**Task prompt:** Below are several records. Retype exactly those lines running from the one with "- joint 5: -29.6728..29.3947" through the one with "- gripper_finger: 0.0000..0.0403", end lines included, and no others.

**Provided material:**
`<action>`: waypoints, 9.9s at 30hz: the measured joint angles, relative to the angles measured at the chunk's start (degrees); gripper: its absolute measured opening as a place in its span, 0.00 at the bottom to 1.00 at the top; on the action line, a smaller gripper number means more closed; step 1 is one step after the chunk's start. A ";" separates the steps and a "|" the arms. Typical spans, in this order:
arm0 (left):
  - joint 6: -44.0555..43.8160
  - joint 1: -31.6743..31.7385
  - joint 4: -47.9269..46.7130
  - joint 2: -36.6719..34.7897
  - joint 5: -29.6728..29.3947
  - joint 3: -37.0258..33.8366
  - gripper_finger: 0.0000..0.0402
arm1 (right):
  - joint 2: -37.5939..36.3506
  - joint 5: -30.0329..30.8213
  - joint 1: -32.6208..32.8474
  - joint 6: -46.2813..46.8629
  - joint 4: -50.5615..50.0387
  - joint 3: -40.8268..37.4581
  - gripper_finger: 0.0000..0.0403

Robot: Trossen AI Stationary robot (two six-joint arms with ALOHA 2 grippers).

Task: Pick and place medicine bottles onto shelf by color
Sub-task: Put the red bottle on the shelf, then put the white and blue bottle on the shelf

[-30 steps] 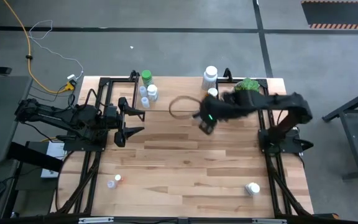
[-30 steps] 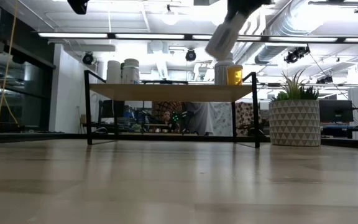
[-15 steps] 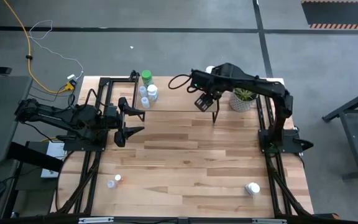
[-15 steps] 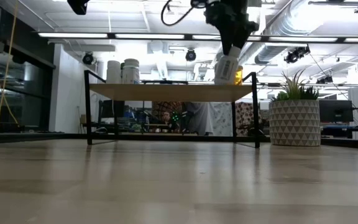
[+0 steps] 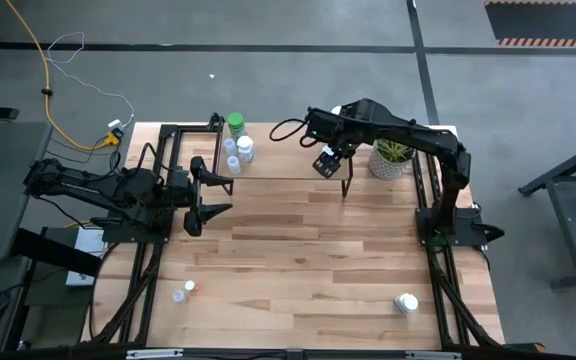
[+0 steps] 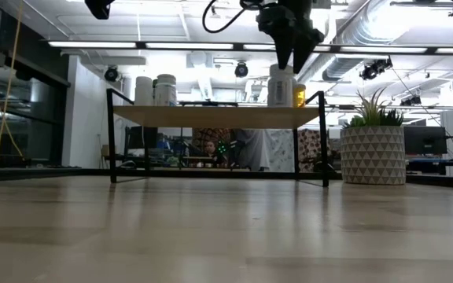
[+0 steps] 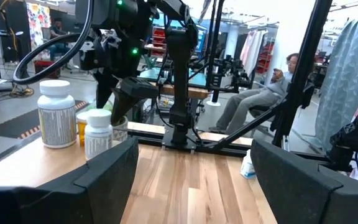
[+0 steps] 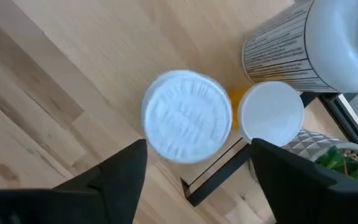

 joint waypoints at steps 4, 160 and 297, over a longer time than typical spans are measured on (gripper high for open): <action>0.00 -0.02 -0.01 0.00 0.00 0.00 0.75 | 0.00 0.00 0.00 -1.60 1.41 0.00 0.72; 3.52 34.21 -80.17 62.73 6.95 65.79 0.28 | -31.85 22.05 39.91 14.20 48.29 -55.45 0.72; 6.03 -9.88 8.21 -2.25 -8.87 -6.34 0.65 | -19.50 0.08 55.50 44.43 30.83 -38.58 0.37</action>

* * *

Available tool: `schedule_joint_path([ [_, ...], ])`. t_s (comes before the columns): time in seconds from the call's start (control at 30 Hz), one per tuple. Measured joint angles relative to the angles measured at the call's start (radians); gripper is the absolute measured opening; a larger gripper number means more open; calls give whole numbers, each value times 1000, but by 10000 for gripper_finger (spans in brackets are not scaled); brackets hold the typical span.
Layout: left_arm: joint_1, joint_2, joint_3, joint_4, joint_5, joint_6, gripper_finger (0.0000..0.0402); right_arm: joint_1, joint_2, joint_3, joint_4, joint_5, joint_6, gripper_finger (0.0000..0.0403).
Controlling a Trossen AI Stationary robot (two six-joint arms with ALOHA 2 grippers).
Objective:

**Answer for this exercise:**
  - joint 5: -29.6728..29.3947
  - joint 3: -37.0258..33.8366
  - gripper_finger: 0.0000..0.0402
arm1 (right):
  - joint 2: -37.5939..36.3506
  - joint 5: -30.0329..30.8213
  - joint 1: -32.6208..32.8474
  - joint 6: -46.2813..46.8629
  - joint 4: -50.5615..50.0387
  - joint 3: -40.8268..37.4581
  - gripper_finger: 0.0000..0.0403

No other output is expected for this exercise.